Lundgren at the time worked for Ikea, helping establish it as a major world-wide brand. Until 1991 and the start of the first Gulf War when he left the country. Lundgren returned to Kuwait briefly after the war but was unimpressed with the state of the country and decided to move to Dubai. He put together a business plan to start The One, deciding he needed four partners to each cough up US$1 million. No bank or financier showed any interest in his plans to launch yet another retailer.

Eventually he went back with a begging bowl to two Arab businessmen he knew and persuaded them, somehow, to give him US$1m. Another American investor threw in US$500,000. Somehow he got the business up and running through periods of chaos for three years until 1998 when an electrical fire at the store appeared to be the final straw. "But I got through that and we survived. And then you read that book about Greg Mortenson and you realise how he managed to achieve so much despite having absolutely nothing, and you realise that anything is possible," he says, adding: "I don't expect everyone to be saying what a great idea this all is, or that they are all now thinking the way I am," he says.

"But I think if other companies start to do things like this - even if they only do it because they think they have to, you know, its trendy and all that, then that's fine. It's a start. At least a start. And that's all I want to see from others. Do something. Do anything."

The next couple of years promise to be fascinating in the life and times of Thomas Lundgren. A year ago he had plans to open a hotel and a record company. A considerable fortune was spent sponsoring the Robbie Williams concert in Dubai.

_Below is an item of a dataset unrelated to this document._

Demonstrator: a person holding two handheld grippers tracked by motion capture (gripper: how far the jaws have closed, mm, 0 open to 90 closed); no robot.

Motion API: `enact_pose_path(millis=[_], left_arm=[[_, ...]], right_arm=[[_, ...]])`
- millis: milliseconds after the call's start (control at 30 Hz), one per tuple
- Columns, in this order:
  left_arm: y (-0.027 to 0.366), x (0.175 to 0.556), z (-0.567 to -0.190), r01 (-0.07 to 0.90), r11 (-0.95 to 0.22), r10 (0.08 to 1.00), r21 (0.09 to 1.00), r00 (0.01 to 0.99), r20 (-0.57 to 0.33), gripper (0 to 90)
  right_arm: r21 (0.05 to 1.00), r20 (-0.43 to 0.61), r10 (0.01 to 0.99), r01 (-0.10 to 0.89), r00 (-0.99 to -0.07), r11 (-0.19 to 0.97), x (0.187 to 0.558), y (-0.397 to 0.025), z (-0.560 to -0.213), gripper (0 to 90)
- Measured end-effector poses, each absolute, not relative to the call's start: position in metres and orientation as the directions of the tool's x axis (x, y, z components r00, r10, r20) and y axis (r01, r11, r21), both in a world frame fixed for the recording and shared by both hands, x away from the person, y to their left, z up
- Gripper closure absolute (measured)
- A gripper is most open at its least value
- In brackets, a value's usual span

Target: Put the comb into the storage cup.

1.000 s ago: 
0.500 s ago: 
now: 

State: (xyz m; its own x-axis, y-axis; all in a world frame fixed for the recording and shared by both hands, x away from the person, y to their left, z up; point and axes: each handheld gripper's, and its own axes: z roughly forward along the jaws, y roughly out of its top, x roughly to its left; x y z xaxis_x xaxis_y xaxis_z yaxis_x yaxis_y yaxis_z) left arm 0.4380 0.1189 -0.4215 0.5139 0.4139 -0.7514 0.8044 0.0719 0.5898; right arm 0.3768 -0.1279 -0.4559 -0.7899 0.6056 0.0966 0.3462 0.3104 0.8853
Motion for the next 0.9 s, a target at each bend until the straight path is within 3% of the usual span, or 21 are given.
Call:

Now, all his plans and conversations are about giving back. "Look at what Bill Gates is doing, and what Warren Buffett is doing. It's incredible," he says.

At this point, it strikes me that Lundgren has been talking for two hours and not once mentioned or more likely slated his arch furniture rival Ikea.

But it doesn't take him long and he doesn't disappoint. "You know who the richest man in the world probably really is, if you probably did the sums? It is Ingvar Kamprad, the founder of Ikea. And how much does he give? Absolutely nothing. And that is my problem with Ikea."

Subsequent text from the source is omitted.